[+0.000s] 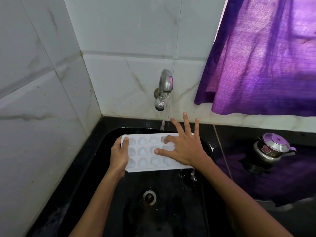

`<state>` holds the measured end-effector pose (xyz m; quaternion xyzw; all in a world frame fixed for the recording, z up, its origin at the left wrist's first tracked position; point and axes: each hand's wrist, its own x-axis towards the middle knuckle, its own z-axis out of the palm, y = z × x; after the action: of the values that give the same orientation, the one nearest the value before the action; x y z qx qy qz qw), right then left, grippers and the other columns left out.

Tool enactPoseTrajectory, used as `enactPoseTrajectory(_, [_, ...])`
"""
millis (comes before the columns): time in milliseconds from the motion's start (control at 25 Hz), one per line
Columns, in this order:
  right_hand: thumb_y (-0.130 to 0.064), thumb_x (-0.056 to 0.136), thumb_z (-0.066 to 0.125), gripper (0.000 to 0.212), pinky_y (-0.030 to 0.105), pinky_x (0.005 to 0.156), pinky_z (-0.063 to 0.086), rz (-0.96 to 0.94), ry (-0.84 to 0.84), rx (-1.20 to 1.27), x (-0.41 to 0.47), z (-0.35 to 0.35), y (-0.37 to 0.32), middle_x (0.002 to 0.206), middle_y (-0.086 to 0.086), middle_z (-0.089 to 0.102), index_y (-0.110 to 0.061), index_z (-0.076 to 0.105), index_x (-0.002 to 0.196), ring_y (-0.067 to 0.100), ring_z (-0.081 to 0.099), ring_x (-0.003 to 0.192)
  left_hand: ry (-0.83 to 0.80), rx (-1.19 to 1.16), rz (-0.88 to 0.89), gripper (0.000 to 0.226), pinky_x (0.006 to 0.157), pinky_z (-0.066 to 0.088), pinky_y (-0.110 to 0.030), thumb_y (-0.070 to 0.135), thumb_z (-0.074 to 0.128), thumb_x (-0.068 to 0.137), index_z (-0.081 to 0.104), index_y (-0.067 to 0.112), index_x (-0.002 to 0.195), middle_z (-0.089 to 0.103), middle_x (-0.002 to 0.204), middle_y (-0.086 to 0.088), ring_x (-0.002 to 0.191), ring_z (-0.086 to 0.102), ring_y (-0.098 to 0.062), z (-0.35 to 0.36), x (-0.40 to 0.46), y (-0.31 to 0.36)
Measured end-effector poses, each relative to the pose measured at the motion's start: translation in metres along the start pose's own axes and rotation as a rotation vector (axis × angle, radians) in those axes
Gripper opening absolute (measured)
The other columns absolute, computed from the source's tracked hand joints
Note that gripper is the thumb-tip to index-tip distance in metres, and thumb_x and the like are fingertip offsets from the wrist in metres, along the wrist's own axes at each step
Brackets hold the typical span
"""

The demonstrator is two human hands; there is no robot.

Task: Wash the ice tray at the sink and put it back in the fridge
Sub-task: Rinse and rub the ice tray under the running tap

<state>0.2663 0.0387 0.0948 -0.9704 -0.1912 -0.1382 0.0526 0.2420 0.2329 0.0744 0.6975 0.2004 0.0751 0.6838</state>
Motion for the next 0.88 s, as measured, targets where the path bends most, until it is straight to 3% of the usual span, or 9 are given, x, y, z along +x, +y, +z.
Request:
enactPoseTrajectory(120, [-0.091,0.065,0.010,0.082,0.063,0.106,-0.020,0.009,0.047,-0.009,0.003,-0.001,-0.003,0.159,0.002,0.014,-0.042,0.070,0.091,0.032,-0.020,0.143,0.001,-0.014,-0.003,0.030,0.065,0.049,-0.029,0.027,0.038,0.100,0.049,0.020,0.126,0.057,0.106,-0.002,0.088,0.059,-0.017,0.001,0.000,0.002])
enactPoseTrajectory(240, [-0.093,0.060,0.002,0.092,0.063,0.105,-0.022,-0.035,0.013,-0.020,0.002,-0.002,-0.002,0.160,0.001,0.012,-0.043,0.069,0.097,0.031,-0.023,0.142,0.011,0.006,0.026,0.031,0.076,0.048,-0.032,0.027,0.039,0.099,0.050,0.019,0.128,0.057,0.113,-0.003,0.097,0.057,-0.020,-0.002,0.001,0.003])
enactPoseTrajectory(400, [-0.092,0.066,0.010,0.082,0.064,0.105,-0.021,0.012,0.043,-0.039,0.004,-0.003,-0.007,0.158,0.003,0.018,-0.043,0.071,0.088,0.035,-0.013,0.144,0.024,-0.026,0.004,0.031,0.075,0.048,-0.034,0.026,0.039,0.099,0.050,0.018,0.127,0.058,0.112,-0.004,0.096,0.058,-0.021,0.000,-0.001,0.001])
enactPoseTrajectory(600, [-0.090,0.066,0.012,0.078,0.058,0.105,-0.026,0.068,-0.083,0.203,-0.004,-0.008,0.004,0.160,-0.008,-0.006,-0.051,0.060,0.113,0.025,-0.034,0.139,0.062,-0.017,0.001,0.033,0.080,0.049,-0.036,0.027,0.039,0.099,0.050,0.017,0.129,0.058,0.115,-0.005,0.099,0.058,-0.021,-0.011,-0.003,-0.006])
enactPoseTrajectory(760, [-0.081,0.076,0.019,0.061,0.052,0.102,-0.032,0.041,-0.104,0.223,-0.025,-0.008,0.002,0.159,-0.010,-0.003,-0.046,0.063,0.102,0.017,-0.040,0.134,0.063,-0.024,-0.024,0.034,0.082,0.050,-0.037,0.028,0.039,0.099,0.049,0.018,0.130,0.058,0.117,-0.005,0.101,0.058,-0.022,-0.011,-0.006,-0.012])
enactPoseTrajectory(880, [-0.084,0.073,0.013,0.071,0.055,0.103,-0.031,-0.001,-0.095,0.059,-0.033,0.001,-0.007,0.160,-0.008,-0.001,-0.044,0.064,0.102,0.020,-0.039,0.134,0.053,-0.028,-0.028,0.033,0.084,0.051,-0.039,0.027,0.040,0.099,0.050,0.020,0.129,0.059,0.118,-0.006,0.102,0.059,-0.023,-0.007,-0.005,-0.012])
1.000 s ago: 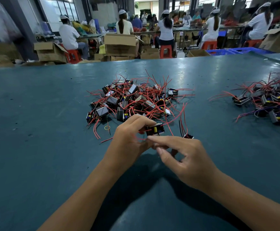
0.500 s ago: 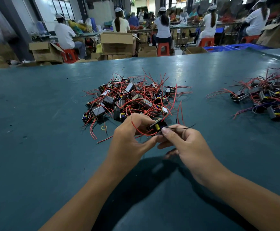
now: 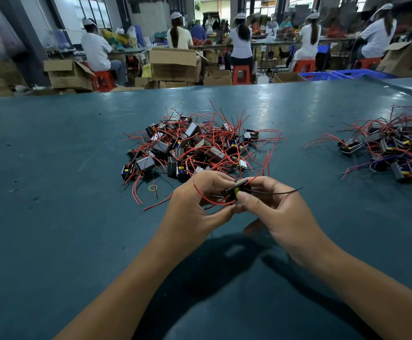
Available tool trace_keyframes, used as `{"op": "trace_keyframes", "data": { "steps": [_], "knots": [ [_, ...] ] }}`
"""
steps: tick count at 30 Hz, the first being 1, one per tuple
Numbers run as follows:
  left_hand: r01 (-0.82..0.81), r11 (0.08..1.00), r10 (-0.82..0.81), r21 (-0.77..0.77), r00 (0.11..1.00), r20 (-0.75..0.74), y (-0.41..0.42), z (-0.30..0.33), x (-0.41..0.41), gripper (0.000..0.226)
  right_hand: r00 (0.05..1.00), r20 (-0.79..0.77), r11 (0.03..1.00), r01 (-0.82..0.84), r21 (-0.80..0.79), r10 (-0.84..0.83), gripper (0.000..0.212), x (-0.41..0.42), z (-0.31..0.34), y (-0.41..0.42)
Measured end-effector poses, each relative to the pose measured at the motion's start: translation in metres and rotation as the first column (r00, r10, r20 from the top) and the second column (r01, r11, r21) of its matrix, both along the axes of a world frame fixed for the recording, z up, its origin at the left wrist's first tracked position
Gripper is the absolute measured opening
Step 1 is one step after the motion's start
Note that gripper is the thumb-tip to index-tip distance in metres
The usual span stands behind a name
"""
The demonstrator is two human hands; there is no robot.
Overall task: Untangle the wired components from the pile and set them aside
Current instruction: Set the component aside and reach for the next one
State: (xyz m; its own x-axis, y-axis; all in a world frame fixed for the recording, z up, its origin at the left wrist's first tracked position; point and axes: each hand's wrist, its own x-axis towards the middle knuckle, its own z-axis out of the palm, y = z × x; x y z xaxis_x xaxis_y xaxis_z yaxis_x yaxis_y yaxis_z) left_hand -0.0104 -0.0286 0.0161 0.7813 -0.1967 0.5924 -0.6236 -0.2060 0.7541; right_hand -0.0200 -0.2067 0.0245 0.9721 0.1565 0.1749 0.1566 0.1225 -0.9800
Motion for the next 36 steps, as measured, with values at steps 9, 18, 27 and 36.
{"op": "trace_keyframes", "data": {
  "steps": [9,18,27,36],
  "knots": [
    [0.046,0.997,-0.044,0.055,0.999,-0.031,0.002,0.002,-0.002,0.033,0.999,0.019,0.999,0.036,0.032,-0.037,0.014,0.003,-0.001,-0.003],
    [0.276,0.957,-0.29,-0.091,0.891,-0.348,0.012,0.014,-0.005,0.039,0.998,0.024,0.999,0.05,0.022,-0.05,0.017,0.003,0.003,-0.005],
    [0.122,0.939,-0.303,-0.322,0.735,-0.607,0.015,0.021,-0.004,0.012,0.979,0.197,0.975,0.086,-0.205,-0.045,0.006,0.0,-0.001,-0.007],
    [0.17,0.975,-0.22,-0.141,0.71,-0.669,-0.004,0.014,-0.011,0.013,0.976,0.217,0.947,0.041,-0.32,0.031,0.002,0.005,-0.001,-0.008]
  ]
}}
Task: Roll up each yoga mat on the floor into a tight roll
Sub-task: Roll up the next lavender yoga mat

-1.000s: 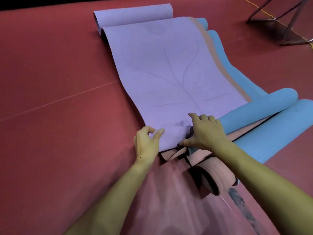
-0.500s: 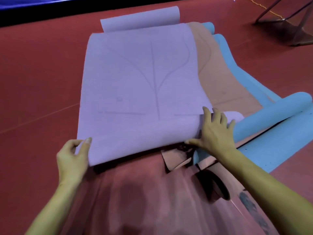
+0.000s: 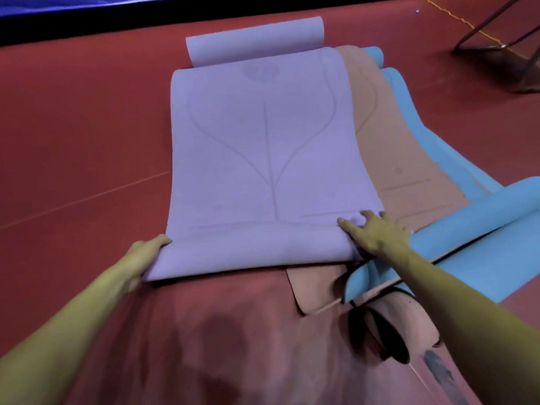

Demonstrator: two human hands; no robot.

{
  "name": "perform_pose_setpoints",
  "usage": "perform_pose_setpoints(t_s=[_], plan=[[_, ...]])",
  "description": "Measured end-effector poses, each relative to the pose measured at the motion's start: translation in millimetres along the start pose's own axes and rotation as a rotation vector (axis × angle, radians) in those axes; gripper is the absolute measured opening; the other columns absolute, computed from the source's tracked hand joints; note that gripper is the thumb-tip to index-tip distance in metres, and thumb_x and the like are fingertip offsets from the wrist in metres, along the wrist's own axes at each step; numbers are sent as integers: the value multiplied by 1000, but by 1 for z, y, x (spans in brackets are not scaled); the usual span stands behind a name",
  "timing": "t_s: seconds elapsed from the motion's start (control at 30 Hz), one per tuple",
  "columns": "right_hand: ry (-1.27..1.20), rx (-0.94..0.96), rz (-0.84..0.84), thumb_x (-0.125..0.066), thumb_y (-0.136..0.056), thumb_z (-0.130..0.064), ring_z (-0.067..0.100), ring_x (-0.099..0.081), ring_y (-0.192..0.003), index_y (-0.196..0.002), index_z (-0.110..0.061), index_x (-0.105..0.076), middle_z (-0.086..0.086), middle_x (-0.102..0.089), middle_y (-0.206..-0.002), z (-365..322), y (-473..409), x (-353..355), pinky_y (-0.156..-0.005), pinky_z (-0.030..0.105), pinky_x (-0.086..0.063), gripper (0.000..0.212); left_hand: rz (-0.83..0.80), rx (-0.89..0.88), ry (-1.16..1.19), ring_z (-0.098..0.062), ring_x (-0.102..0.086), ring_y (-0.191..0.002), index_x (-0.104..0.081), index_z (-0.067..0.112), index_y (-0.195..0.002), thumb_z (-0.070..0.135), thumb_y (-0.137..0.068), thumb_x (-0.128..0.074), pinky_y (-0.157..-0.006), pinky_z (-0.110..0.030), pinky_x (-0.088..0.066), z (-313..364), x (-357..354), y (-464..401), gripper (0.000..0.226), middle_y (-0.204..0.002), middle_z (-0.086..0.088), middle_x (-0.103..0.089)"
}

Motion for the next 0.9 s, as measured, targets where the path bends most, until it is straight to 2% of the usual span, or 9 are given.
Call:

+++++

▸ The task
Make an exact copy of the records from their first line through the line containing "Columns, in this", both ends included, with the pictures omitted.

▸ Solution to this task
[+0.000s] 

`<state>` holds the measured end-effector pose (xyz m; quaternion xyzw; all in a world frame fixed for the recording, z up, its origin at the left wrist's first tracked position; point and axes: each hand's wrist, its own x-axis towards the middle knuckle, its own z-axis out of the palm, y = z × x; after the action: of the values that give the same orientation, the one nearest the value before the action; x y z qx qy qz qw), right then left, grippers and the other columns left out.

Tool enactPoseTrajectory, used as `enactPoseTrajectory(_, [_, ...])`
"""
millis (comes before the columns): time in milliseconds from the motion's start (control at 25 Hz), one per line
Columns, in this order:

The exercise closes with this answer.